I have two MySQL tables:
CREATE TABLE `shows` (
`id` int(11) unsigned NOT NULL AUTO_INCREMENT,
`data` text NOT NULL,
`created_at` date NOT NULL DEFAULT current_timestamp(),
PRIMARY KEY (`id`),
KEY `created_at` (`created_at`)
) ENGINE=InnoDB DEFAULT CHARSET=utf8;
CREATE TABLE `clicks` (
`id` int(11) unsigned NOT NULL AUTO_INCREMENT,
`show_id` int(11) unsigned NOT NULL,
`data` text NOT NULL,
`created_at` date NOT NULL DEFAULT current_timestamp(),
PRIMARY KEY (`id`),
KEY `created_at` (`created_at`),
KEY `show_constaraint_idx` (`show_id`),
CONSTRAINT `show_constaraint` FOREIGN KEY (`show_id`) REFERENCES `shows` (`id`) ON DELETE CASCADE ON UPDATE CASCADE
) ENGINE=InnoDB DEFAULT CHARSET=utf8;
Each table has 40 000 000 records.
I added 40 000 000 records to shows table:
drop procedure if exists doWhile;
DELIMITER //
CREATE PROCEDURE doWhile()
BEGIN
DECLARE i INT DEFAULT 1;
WHILE (i <= 40000000) DO
INSERT INTO `shows` (data, created_at) values (
CONCAT(MD5(RAND()), MD5(RAND())),
FROM_UNIXTIME(unix_timestamp('2021-01-01') + floor(rand() * (unix_timestamp('2021-12-31') - unix_timestamp('2021-01-01') + 1)))
);
SET i = i + 1;
END WHILE;
END;
//
CALL doWhile();
I added 40 000 000 records to clicks table:
drop procedure if exists doWhile;
DELIMITER //
CREATE PROCEDURE doWhile()
BEGIN
DECLARE i INT DEFAULT 1;
WHILE (i <= 40000000) DO
INSERT INTO `clicks` (show_id, data, created_at) values (
(FLOOR(1 + RAND() * 40000000)),
CONCAT(MD5(RAND()), MD5(RAND())),
FROM_UNIXTIME(unix_timestamp('2021-01-01') + floor(rand() * (unix_timestamp('2021-12-31') - unix_timestamp('2021-01-01') + 1)))
);
SET i = i + 1;
END WHILE;
END;
//
CALL doWhile();
SQL query execution time is 10 sec:
SELECT shows.id,
shows.data,
clicks.id,
clicks.data
FROM clicks
INNER JOIN shows ON shows.id = clicks.show_id
WHERE shows.created_at = '2021-03-03'
AND clicks.created_at >= '2021-03-03'
AND clicks.created_at <= '2021-03-06'
I tried to optimize SQL query, but SQL query execution time is 10 sec:
SELECT sub_shows.id,
sub_shows.data,
sub_clicks.id,
sub_clicks.data
FROM (
SELECT clicks.id,
clicks.show_id,
clicks.data
FROM clicks
WHERE clicks.created_at >= '2021-03-03' AND clicks.created_at <= '2021-03-06'
) as sub_clicks
INNER JOIN (
SELECT shows.id,
shows.data
FROM shows
WHERE shows.created_at = '2021-03-03'
) as sub_shows ON sub_shows.id = sub_clicks.show_id
EXPLAIN same for both queries:
How can I optimize the query?
Answer: Change innodb_buffer_pool_size to 12G (Rick James)

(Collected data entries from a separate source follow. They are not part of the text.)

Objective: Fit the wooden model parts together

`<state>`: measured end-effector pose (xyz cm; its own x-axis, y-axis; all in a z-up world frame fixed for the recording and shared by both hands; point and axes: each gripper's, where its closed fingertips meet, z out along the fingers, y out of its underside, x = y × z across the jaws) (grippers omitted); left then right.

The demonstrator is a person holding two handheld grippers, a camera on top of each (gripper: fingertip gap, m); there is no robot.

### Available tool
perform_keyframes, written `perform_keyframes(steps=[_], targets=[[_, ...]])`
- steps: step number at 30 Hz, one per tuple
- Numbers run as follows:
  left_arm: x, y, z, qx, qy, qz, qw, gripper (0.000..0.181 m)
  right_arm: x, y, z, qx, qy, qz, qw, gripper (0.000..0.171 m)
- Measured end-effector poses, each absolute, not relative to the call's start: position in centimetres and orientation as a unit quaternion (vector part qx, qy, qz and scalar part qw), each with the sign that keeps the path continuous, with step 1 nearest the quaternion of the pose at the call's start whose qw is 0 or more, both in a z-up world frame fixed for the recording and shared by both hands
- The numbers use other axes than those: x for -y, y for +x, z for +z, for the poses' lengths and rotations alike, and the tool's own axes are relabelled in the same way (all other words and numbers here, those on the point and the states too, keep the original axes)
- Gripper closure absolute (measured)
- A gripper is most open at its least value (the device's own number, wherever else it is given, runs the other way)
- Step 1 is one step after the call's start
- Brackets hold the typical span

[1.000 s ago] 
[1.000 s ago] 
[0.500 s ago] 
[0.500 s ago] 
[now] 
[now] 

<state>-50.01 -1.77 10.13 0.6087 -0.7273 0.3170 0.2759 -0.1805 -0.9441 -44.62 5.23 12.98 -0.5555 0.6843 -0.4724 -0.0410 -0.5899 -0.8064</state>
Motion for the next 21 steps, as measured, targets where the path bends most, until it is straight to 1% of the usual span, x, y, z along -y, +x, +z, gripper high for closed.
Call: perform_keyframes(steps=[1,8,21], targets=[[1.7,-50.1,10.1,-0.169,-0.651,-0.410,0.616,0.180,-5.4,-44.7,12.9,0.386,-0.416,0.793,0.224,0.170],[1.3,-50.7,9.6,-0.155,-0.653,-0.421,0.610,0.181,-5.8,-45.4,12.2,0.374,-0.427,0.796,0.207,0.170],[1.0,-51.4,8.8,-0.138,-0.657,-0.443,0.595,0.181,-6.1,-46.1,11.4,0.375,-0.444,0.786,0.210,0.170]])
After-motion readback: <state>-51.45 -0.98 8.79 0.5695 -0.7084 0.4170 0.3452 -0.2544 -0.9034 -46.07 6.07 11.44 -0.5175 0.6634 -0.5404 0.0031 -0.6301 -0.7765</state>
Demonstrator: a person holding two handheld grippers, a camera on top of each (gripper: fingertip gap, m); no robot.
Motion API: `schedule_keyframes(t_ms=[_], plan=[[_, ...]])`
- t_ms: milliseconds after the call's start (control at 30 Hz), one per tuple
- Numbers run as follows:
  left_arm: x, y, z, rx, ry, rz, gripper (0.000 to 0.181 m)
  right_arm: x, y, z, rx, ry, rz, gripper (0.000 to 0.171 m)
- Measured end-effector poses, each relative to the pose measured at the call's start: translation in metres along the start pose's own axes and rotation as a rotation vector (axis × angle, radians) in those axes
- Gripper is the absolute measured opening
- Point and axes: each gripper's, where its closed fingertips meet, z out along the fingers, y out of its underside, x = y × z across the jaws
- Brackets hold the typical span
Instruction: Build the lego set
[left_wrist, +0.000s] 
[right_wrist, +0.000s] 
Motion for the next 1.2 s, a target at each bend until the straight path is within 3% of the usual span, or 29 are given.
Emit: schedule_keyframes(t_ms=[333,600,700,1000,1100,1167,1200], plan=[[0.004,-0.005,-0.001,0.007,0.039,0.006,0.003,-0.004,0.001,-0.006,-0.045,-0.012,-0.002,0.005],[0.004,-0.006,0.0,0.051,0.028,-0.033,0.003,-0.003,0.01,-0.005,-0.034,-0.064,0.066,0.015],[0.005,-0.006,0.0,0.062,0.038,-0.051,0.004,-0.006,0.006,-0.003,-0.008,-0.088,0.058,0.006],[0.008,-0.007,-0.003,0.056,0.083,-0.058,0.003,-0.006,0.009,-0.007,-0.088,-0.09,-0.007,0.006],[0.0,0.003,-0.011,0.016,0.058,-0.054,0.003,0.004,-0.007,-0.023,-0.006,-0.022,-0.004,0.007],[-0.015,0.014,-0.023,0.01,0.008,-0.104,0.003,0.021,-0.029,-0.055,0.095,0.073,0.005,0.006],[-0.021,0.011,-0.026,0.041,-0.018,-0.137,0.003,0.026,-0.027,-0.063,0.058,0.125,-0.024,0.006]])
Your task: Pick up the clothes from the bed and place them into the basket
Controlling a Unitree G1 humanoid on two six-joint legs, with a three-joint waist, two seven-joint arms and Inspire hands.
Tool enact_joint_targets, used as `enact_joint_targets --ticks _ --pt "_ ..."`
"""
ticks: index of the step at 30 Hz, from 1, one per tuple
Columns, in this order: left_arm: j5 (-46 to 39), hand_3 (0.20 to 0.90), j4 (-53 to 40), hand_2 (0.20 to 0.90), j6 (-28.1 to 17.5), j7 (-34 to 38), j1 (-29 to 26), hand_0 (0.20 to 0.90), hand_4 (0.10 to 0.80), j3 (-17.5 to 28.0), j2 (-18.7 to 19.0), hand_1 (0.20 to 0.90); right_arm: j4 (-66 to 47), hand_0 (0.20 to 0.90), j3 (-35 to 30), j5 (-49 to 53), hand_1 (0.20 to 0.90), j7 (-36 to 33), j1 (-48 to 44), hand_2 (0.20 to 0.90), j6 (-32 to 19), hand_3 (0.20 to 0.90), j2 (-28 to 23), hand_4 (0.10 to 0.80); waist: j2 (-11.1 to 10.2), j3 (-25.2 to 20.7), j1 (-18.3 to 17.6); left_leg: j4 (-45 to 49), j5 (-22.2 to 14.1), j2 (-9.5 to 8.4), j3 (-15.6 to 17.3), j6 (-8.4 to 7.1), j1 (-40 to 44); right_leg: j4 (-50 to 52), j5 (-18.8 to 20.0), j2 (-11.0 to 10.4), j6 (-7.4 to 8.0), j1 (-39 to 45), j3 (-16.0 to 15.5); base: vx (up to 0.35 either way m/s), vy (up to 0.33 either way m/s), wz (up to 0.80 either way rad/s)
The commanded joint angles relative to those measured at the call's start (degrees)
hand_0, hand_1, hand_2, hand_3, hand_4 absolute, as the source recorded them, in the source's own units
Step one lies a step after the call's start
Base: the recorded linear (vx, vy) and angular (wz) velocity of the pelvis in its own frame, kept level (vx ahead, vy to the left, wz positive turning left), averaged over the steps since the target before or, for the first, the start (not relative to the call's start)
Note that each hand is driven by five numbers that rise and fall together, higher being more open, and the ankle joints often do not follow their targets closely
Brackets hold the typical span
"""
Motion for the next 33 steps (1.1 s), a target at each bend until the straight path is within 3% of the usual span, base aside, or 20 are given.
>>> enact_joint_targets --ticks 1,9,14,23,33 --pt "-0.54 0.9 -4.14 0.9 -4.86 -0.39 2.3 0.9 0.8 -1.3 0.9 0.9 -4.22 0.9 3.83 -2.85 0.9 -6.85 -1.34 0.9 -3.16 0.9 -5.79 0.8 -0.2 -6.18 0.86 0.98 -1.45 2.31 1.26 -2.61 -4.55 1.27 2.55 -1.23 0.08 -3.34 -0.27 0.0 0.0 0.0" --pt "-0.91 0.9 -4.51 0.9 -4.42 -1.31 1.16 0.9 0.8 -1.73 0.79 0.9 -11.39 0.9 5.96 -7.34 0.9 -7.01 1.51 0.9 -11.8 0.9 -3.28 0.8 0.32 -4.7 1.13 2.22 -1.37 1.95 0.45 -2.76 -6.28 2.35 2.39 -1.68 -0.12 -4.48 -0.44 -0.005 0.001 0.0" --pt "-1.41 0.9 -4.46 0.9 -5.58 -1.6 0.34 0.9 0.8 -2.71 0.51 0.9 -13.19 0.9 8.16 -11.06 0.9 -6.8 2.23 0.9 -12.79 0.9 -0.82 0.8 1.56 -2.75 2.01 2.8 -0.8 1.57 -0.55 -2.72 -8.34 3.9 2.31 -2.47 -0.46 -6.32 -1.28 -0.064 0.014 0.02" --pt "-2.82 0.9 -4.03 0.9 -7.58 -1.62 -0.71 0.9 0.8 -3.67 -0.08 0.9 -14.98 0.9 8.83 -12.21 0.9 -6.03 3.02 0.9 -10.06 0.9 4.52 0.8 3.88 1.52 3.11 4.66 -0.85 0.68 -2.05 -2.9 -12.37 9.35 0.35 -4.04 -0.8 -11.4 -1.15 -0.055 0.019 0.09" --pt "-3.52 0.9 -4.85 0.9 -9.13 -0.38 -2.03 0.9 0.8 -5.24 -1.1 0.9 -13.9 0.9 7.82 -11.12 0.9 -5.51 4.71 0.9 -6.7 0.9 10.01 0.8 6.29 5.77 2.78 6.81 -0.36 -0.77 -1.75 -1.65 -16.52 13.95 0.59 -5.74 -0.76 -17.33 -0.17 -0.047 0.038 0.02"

You would be better to have a compound index covering BOTH parts of the join criteria vs individual.
Suggest Indexes as listed
Shows ( created_at, id )
Clicks ( show_id, created_at )
The reason for both keys to help is that an index utilize both parts without having to go to the raw data pages to qualify the records. Only after qualifying does it need to retrieve the additional columns in result set.
I would also adjust and reverse the query to the smallest granular item... The SHOWS table on the single date in the primary FROM position of the query.
SELECT
shows.id,
shows.data,
c.id,
c.data
FROM
shows s
JOIN clicks c
ON s.id = c.show_id
AND c.created_at >= '2021-03-03'
AND c.created_at <= '2021-03-06'
WHERE
s.created_at = '2021-03-03'